> **Activity**: Each line below is to be copied exactly; images do not go into the copy.

> **Records for processing**:
----------------

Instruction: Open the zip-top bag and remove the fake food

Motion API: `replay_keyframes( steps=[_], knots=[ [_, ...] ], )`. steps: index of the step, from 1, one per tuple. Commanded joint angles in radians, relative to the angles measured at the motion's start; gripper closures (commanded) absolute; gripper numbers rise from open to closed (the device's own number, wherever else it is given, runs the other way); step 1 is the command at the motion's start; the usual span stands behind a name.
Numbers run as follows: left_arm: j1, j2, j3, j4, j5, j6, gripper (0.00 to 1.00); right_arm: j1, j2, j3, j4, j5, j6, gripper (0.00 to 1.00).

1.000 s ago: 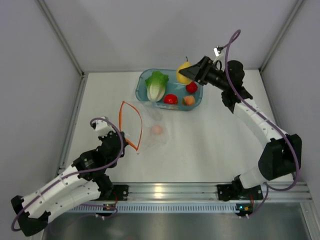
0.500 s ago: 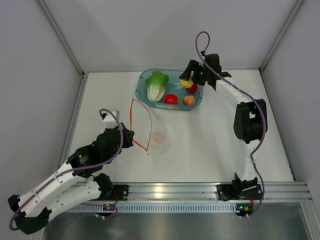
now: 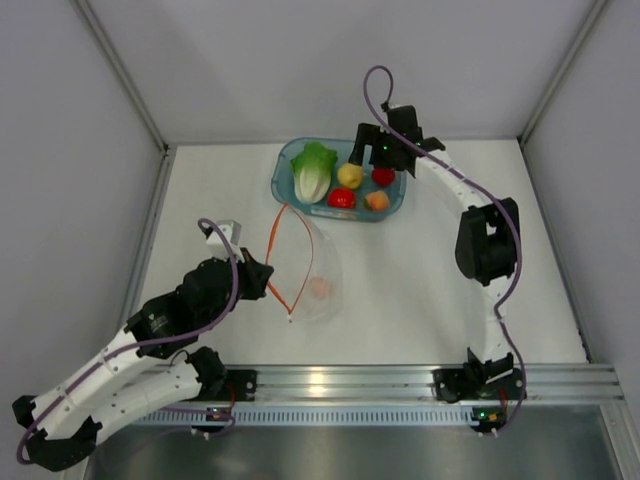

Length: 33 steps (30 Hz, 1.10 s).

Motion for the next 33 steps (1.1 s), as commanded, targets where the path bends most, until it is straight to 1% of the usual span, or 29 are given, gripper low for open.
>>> replay_keyframes(
  steps=[1,2,3,4,5,6,7,8,9,10,11,13,14,16,17,18,19,20,22,23,24,25,28,33],
  knots=[
    [0.002,0.010,0.037,0.011,0.003,-0.002,1.00,0.009,-0.128,0.027,-0.032,0.055,-0.053,0.01],
    [0.002,0.014,0.052,0.012,0.000,-0.005,1.00,0.009,-0.203,-0.008,-0.016,0.018,-0.043,0.00],
    [0.002,0.020,0.063,0.012,-0.005,-0.008,1.00,0.007,-0.245,-0.054,0.054,-0.019,-0.021,0.01],
    [0.002,0.032,0.071,0.014,-0.011,-0.019,1.00,0.003,-0.288,-0.164,0.098,-0.074,0.009,0.01],
    [0.002,0.037,0.083,0.012,-0.023,-0.025,1.00,-0.019,-0.362,-0.231,0.182,-0.299,0.069,0.01],
    [0.002,0.043,0.100,0.012,-0.033,-0.033,1.00,-0.033,-0.398,-0.297,0.266,-0.394,0.118,0.01],
    [0.002,0.046,0.105,0.017,-0.040,-0.046,1.00,-0.045,-0.432,-0.379,0.332,-0.440,0.152,0.01],
    [0.002,0.043,0.106,0.032,-0.054,-0.053,1.00,-0.039,-0.490,-0.389,0.301,-0.447,0.131,0.01],
    [0.002,0.039,0.100,0.041,-0.059,-0.059,1.00,-0.024,-0.522,-0.392,0.252,-0.415,0.097,0.01],
    [0.002,0.031,0.095,0.053,-0.066,-0.073,1.00,0.001,-0.559,-0.417,0.163,-0.368,0.071,0.07],
    [0.002,0.025,0.091,0.070,-0.074,-0.082,1.00,0.059,-0.640,-0.441,0.140,-0.275,0.051,0.10],
    [0.002,0.007,0.071,0.096,-0.085,-0.094,1.00,0.123,-0.725,-0.521,0.104,-0.200,0.037,0.17],
    [0.002,0.003,0.060,0.119,-0.092,-0.096,1.00,0.201,-0.801,-0.542,0.086,-0.082,0.024,0.19],
    [0.002,-0.006,0.045,0.127,-0.137,-0.125,1.00,0.296,-0.863,-0.579,0.060,0.025,0.014,0.21],
    [0.002,-0.006,0.043,0.129,-0.149,-0.137,1.00,0.374,-0.909,-0.589,0.025,0.094,0.043,0.28],
    [0.002,-0.006,0.040,0.129,-0.172,-0.151,1.00,0.410,-0.929,-0.601,0.017,0.117,0.060,0.33],
    [0.002,-0.001,0.034,0.129,-0.178,-0.172,1.00,0.444,-0.947,-0.624,0.006,0.134,0.078,0.43],
    [0.002,0.006,0.034,0.130,-0.180,-0.180,1.00,0.520,-0.975,-0.636,0.003,0.226,0.097,0.46],
    [0.002,0.035,0.033,0.129,-0.181,-0.207,1.00,0.605,-0.986,-0.647,-0.017,0.329,0.115,0.49],
    [0.002,0.046,0.028,0.130,-0.181,-0.220,1.00,0.686,-0.975,-0.645,-0.025,0.411,0.129,0.50],
    [0.002,0.056,0.023,0.132,-0.181,-0.234,1.00,0.719,-0.965,-0.635,-0.043,0.436,0.138,0.49],
    [0.002,0.072,0.020,0.139,-0.180,-0.255,1.00,0.764,-0.951,-0.627,-0.049,0.458,0.149,0.51],
    [0.002,0.086,-0.010,0.171,-0.183,-0.290,1.00,0.811,-0.874,-0.580,-0.061,0.490,0.168,0.54],
    [0.000,0.062,-0.067,0.228,-0.168,-0.324,1.00,0.817,-0.727,-0.468,-0.083,0.527,0.172,0.57]
  ],
)
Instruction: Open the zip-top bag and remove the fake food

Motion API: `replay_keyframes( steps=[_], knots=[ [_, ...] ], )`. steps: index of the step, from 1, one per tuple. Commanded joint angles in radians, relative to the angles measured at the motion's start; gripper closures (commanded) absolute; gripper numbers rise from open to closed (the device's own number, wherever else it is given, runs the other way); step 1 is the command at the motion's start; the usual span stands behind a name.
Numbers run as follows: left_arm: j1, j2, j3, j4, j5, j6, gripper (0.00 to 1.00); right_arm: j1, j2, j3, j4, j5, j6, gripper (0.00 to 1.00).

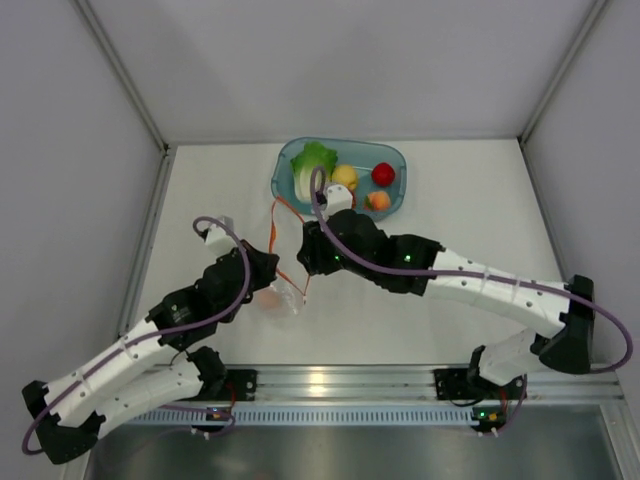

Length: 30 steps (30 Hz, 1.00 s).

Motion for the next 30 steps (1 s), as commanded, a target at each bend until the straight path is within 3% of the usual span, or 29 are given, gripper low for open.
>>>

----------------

> **Solved problem**:
Instruction: Open the zip-top bag and remove the fake food

Motion API: `replay_keyframes( steps=[_], knots=[ [_, ...] ], )`. steps: index of the step, from 1, one per tuple. Commanded joint angles in radians, relative to the angles measured at the motion's start; gripper closures (commanded) absolute; gripper numbers rise from open to closed (the device's own number, wherever else it is given, runs the other way); step 1 is the command at the motion's start; the usual span stands behind a name.
Numbers run as follows: left_arm: j1, j2, j3, j4, j5, j6, gripper (0.00 to 1.00); right_arm: j1, j2, j3, j4, j5, j6, gripper (0.00 to 1.00).

1.000 s ago: 
0.500 s ago: 
now: 

Length: 33 steps (30 Hz, 1.10 s).

Motion for the next 33 steps (1.1 s), as commanded, targets where the path bends most, until it is straight to 1% of the usual span, or 29 are given, gripper low for open.
>>> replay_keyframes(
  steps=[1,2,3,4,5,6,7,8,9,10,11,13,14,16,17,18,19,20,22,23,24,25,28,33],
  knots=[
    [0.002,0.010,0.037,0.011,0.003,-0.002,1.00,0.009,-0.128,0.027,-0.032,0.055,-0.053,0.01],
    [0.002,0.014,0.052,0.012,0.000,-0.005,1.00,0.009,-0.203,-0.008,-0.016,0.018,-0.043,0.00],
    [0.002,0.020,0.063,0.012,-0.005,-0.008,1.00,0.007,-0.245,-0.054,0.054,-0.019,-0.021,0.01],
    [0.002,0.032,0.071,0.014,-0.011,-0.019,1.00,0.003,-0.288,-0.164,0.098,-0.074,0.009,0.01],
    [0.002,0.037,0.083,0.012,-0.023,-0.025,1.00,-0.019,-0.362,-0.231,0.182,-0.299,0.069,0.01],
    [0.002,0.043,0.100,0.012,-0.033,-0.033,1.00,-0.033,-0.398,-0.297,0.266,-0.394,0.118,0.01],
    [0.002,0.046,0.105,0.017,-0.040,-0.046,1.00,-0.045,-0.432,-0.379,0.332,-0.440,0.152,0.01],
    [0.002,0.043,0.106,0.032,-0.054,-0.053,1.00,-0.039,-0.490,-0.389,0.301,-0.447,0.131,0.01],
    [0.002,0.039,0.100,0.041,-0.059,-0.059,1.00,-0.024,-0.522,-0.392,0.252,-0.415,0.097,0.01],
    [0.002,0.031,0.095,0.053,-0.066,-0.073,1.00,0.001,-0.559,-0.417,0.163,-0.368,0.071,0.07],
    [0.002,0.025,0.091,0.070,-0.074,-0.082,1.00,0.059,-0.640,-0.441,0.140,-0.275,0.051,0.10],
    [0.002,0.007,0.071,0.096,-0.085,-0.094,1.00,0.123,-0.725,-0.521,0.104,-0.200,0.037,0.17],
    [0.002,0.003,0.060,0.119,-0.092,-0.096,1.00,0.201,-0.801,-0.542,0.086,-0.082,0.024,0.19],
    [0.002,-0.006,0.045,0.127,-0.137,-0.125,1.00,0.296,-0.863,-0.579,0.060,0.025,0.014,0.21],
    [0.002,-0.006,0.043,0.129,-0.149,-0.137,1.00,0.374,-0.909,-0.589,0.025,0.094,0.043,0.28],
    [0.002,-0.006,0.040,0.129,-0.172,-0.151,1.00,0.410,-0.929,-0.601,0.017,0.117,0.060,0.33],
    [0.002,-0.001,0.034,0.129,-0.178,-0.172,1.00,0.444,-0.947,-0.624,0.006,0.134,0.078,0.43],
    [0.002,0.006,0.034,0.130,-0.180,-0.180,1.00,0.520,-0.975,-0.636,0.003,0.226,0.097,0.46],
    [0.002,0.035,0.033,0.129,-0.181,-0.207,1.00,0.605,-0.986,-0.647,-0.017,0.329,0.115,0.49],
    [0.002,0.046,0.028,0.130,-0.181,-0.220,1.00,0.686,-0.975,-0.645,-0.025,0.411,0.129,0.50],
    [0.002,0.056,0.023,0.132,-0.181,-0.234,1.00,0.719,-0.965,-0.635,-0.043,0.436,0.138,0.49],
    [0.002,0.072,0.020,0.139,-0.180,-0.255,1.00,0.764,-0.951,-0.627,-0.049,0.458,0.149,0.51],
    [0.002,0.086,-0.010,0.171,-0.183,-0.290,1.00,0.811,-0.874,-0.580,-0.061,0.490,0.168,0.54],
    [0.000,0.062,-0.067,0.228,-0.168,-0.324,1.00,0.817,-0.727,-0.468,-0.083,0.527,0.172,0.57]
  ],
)
Instruction: Open the zip-top bag and remove the fake food

Motion API: `replay_keyframes( steps=[_], knots=[ [_, ...] ], )`. steps: index of the step, from 1, one per tuple. Commanded joint angles in radians, relative to the angles measured at the motion's start; gripper closures (commanded) absolute; gripper numbers rise from open to closed (the device's own number, wherever else it is given, runs the other way); step 1 is the command at the motion's start; the usual span stands behind a name.
Numbers run as follows: left_arm: j1, j2, j3, j4, j5, j6, gripper (0.00 to 1.00); right_arm: j1, j2, j3, j4, j5, j6, gripper (0.00 to 1.00).


Length: 30 steps (30 Hz, 1.00 s).

Motion for the next 30 steps (1 s), as commanded, a target at each bend until the straight path is within 3% of the usual span, or 29 are given, gripper low for open.
>>>

What this exercise needed has been supplied.